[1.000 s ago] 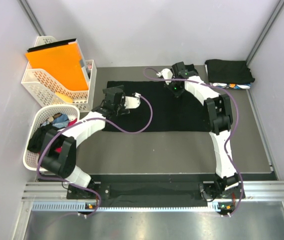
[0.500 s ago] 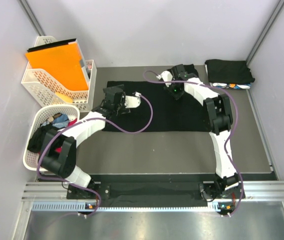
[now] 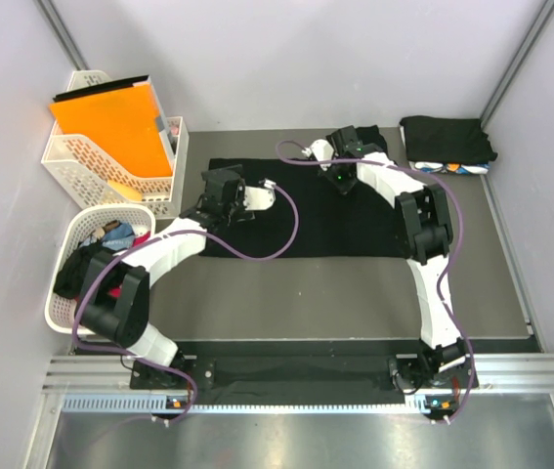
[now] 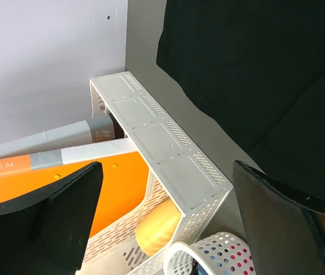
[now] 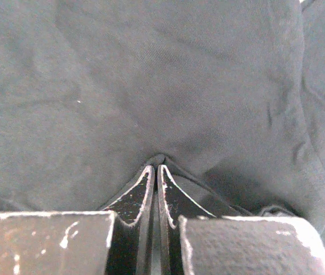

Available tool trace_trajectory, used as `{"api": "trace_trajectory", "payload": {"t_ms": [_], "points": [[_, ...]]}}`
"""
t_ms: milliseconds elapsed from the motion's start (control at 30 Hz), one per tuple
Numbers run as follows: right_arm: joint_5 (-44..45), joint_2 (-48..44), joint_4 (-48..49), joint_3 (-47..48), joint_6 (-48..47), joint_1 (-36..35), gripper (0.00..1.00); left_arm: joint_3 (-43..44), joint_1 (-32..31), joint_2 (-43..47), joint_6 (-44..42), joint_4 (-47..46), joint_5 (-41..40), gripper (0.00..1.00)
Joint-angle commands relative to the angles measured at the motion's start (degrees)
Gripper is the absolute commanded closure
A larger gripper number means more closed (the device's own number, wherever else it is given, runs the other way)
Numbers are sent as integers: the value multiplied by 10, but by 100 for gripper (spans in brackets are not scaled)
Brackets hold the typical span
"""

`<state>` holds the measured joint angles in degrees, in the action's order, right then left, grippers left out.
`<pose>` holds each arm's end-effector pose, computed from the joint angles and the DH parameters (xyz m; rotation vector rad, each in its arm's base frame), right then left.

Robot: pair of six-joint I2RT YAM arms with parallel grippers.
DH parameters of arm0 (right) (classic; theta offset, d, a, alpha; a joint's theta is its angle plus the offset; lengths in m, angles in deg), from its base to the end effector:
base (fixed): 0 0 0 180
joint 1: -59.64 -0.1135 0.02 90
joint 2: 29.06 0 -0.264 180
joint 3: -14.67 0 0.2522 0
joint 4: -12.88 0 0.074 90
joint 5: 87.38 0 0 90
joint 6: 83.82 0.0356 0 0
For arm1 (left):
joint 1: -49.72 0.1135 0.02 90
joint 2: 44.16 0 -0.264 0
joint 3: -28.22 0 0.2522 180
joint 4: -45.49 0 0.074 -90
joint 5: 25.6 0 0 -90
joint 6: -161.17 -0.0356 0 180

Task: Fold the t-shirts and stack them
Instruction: Fold the flattened tshirt in 1/3 of the way

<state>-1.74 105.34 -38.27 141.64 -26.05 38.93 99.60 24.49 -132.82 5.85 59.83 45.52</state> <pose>0.4778 0.1836 0.1761 -1.1786 2.3048 0.0250 0.3182 -0.1372 0.2461 1.4036 1.6746 0.7564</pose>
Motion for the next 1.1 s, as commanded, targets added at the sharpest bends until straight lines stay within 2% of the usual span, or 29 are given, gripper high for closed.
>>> {"api": "trace_trajectory", "payload": {"t_ms": [0, 600, 700, 800, 1067], "points": [[-2, -57, 28, 1, -9, -21, 100, 7, -3, -7, -5, -30, 7, 1], [-8, -48, 30, 2, -14, -36, 100, 13, -3, -18, -10, -32, 8, 1], [-5, -42, 28, 2, -18, -36, 93, 14, -3, -18, -10, -31, 8, 1], [-5, -42, 24, 0, -21, -38, 92, 13, -3, -19, -11, -32, 7, 1], [-16, -45, 21, -14, -28, -42, 94, 20, -3, -24, -18, -37, 10, 1]]}}
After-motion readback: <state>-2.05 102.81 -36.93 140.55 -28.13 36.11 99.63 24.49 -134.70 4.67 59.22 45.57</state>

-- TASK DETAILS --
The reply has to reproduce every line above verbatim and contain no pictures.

-- WORKED SOLUTION --
[1.000 s ago] 
[0.500 s ago] 
[now] 
[now] 
[now] 

Available tool trace_trajectory, used as `{"api": "trace_trajectory", "payload": {"t_ms": [_], "points": [[_, ...]]}}`
"""
t_ms: milliseconds elapsed from the motion's start (control at 30 Hz), one per tuple
Numbers run as follows: right_arm: joint_5 (-44..45), joint_2 (-48..44), joint_4 (-48..49), joint_3 (-47..48), joint_6 (-48..47), joint_1 (-36..35), gripper (0.00..1.00); left_arm: joint_3 (-43..44), joint_1 (-32..31), joint_2 (-43..47), joint_6 (-44..42), joint_4 (-47..46), joint_5 (-41..40), gripper (0.00..1.00)
Joint-angle commands relative to the angles measured at the motion's start (degrees)
Gripper is the absolute commanded closure
A larger gripper number means more closed (the device's own number, wherever else it is given, runs the other way)
Numbers are sent as integers: the value multiplied by 10, but by 100 for gripper (spans in brackets are not scaled)
Brackets hold the typical span
"""

`<state>` holds the measured joint angles in degrees, in the action's order, right then left, grippers left out.
`<pose>` holds each arm's end-effector pose, computed from the joint angles and the DH parameters (xyz m; rotation vector rad, each in its arm's base frame), right then left.

Robot: pair of six-joint I2RT YAM arms with parallel grippers.
DH parameters of arm0 (right) (classic; theta offset, d, a, alpha; a joint's theta is its angle plus the offset; lengths in m, angles in deg), from its base to the end effector:
base (fixed): 0 0 0 180
joint 1: -59.64 -0.1135 0.02 90
joint 2: 29.06 0 -0.264 180
joint 3: -14.67 0 0.2522 0
joint 4: -12.88 0 0.074 90
joint 5: 87.38 0 0 90
joint 6: 83.82 0.0356 0 0
For arm1 (left):
joint 1: -49.72 0.1135 0.02 90
joint 2: 44.16 0 -0.264 0
joint 3: -28.22 0 0.2522 180
joint 4: -45.49 0 0.074 -90
joint 5: 25.6 0 0 -90
joint 6: -161.17 -0.0356 0 180

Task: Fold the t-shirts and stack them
Instruction: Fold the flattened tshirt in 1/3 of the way

<state>-1.74 105.34 -38.27 141.64 -26.05 38.93 99.60 24.49 -132.82 5.85 59.83 45.52</state> <pose>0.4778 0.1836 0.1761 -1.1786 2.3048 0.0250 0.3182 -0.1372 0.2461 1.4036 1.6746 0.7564</pose>
Motion for the next 1.1 s, as commanded, targets added at the sharpest bends until straight lines stay within 2% of the usual span, or 29 are given, gripper high for closed.
>>> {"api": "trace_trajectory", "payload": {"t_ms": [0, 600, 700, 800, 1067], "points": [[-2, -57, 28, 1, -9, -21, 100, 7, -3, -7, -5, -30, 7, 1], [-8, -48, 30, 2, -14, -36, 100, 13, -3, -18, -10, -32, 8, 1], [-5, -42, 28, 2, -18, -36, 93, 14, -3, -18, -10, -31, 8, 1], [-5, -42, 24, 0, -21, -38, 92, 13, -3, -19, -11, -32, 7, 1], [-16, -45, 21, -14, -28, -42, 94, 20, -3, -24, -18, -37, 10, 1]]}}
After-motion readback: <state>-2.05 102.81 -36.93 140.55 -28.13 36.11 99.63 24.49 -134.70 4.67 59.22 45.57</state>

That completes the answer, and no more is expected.